Zheng Hang, Liu Yueyi, Wan Wenhua, Zhao Jianshi, Xie Guanti
School of Environment and Civil Engineering, Dongguan University of Technology, Dongguan, 523808, China.
Department of Hydraulic Engineering, Tsinghua University, Beijing, 100084, China.
J Environ Manage. 2023 Apr 1;331:117309. doi: 10.1016/j.jenvman.2023.117309. Epub 2023 Jan 17.

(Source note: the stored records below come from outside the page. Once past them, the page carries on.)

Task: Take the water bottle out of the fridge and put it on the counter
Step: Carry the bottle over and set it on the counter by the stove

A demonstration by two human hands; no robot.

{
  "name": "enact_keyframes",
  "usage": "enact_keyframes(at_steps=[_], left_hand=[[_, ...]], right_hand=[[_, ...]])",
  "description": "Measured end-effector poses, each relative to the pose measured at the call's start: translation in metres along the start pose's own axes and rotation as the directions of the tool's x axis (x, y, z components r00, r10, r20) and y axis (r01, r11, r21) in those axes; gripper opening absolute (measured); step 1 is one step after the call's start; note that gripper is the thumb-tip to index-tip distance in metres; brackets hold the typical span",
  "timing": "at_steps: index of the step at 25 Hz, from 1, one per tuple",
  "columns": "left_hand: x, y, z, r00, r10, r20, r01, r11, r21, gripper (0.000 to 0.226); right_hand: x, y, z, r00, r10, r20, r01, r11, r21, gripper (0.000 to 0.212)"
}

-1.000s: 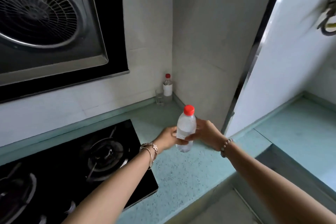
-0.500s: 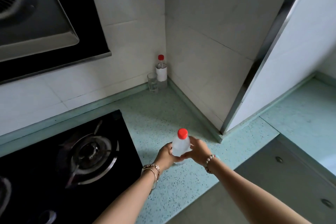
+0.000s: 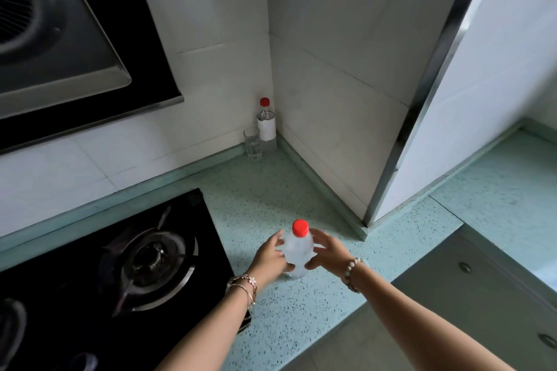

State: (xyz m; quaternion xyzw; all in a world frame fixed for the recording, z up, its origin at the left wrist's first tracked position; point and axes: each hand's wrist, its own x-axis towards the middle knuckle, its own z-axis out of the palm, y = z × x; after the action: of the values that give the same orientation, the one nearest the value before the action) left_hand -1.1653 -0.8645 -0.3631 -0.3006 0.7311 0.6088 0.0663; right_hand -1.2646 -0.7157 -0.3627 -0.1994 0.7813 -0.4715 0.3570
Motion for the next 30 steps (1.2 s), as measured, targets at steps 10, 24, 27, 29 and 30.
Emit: enact_keyframes(at_steps=[10, 24, 27, 29, 30], left_hand=[[-0.137, 0.246, -0.09, 0.912, 0.411, -0.014, -0.32, 0.688, -0.651, 0.037], [-0.227, 0.35, 0.009, 0.673, 0.714, 0.193, -0.426, 0.588, -0.687, 0.049], [-0.228, 0.368, 0.042, 0.625, 0.7, 0.345, -0.372, 0.656, -0.657, 0.049], [-0.227, 0.383, 0.076, 0.534, 0.697, 0.478, -0.327, 0.692, -0.644, 0.047], [-0.228, 0.389, 0.098, 0.468, 0.683, 0.561, -0.283, 0.717, -0.637, 0.045]], right_hand=[[-0.137, -0.196, -0.157, 0.949, -0.253, -0.189, 0.304, 0.57, 0.763, 0.05], [-0.288, -0.238, -0.226, 0.811, -0.457, -0.365, 0.572, 0.494, 0.655, 0.051], [-0.328, -0.219, -0.24, 0.76, -0.433, -0.484, 0.649, 0.468, 0.6, 0.058], [-0.37, -0.205, -0.248, 0.692, -0.376, -0.616, 0.715, 0.478, 0.511, 0.065], [-0.397, -0.196, -0.248, 0.641, -0.337, -0.69, 0.744, 0.493, 0.451, 0.066]])
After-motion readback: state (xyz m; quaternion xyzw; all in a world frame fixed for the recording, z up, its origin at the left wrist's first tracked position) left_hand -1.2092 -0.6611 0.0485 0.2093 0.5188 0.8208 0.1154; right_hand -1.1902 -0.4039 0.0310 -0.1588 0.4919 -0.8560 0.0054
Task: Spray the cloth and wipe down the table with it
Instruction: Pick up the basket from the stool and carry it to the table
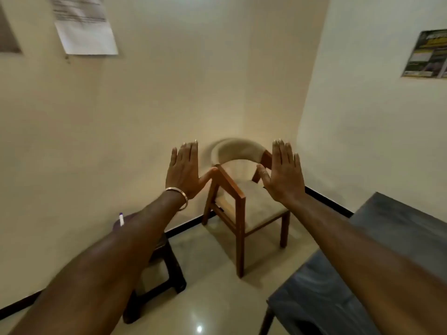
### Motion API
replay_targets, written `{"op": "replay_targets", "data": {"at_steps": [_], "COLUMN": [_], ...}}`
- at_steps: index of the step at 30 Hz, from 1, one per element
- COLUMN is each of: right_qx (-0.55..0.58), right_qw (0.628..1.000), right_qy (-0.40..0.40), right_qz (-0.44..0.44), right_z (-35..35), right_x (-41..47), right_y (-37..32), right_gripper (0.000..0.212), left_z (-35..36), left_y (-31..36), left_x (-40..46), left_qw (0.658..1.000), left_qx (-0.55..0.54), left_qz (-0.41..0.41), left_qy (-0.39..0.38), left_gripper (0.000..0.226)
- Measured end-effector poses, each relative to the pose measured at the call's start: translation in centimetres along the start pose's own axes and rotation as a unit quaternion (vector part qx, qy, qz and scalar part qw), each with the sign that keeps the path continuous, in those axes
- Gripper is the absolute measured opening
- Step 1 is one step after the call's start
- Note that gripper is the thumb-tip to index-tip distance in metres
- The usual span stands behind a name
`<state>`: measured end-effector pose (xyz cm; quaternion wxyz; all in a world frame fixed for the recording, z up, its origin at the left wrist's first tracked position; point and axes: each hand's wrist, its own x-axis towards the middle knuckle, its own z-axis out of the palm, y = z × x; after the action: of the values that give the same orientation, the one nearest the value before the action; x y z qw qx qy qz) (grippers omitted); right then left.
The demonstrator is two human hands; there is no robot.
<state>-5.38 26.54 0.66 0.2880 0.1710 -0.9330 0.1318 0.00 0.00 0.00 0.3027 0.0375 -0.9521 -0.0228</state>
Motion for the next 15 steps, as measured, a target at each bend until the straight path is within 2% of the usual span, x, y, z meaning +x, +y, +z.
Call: {"op": "replay_targets", "data": {"at_steps": [8, 15], "right_qx": [0.076, 0.072], "right_qw": [0.991, 0.973], "right_qy": [-0.110, -0.186], "right_qz": [-0.034, -0.113], "right_z": [9.6, 17.1], "right_x": [1.0, 3.1], "right_y": [-11.9, -20.8], "right_gripper": [0.076, 0.075], "left_z": [3.4, 5.5], "left_y": [-14.4, -23.8], "left_x": [-5.9, -9.4], "left_qw": [0.991, 0.964], "left_qx": [0.010, 0.017], "left_qz": [-0.129, -0.252], "left_qy": [-0.040, -0.089], "left_gripper": [0.091, 0.095]}}
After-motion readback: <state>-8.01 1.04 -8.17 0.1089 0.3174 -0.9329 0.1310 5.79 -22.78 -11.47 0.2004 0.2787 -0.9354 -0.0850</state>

Deep learning methods, which have strong capabilities for mapping highly nonlinear relationships with acceptable calculation speed, have been increasingly applied for water quality prediction in recent studies. However, it is argued that the practicality of deep learning methods is limited due to the lack of physical mechanics to explain the prediction results of water quality changes. A knowledge gap exists in rationalizing the deep learning results for water quality predictions. To address this gap, an interpretable deep learning framework was established to predict the spatiotemporal variations of water quality parameters in a large spatial region. Mereological, land-use, and socioeconomic variables were adopted to predict the daily variations of stream water quality parameters across 138 sub-catchments in a total of over 575,250 km in southern China. The coefficients of determination of chemical oxygen demand (COD), total phosphorus (TP), and total nitrogen (TN) predictions were over 0.80, suggesting a satisfactory prediction performance. The model performance in terms of prediction accuracy could be improved by involving land-use and socioeconomic predictors in addition to hydrological variables. The SHapley Additive exPlanations method used in this study was demonstrated to be effective for interpreting the prediction results by identifying the significant variables and reasoning their influencing directions on the variation of each water quality parameter. The air temperature, proportion of forest area, grain production, population density, and proportion of urban area in each sub-catchment as well as the accumulated rainfall within the previous 3 days were identified as the most significant variables affecting the variations of dissolved oxygen, COD, ammoniacal nitrogen(NH-N), TN, TP, and turbidity in the stream water in the case area, respectively.
深度学习方法具有强大的能力来映射高度非线性关系且计算速度可接受,在最近的研究中已越来越多地应用于水质预测。然而,有人认为深度学习方法的实用性有限,因为缺乏物理机制来解释水质变化的预测结果。在使深度学习水质预测结果合理化方面存在知识空白。为了弥补这一空白,建立了一个可解释的深度学习框架,以预测大空间区域内水质参数的时空变化。采用了地貌、土地利用和社会经济变量来预测中国南方总面积超过575,250平方公里的138个流域的河流水质参数的每日变化。化学需氧量(COD)、总磷(TP)和总氮(TN)预测的决定系数超过0.80,表明预测性能令人满意。除了水文变量外,纳入土地利用和社会经济预测变量可以提高模型在预测准确性方面的性能。本研究中使用的SHapley加性解释方法被证明对于解释预测结果是有效的,通过识别显著变量并推断它们对每个水质参数变化的影响方向。各流域的气温、森林面积比例、粮食产量、人口密度和城市面积比例以及前3天的累计降雨量分别被确定为影响案例区域内河流水体中溶解氧、COD、氨氮(NH-N)、TN、TP和浊度变化的最显著变量。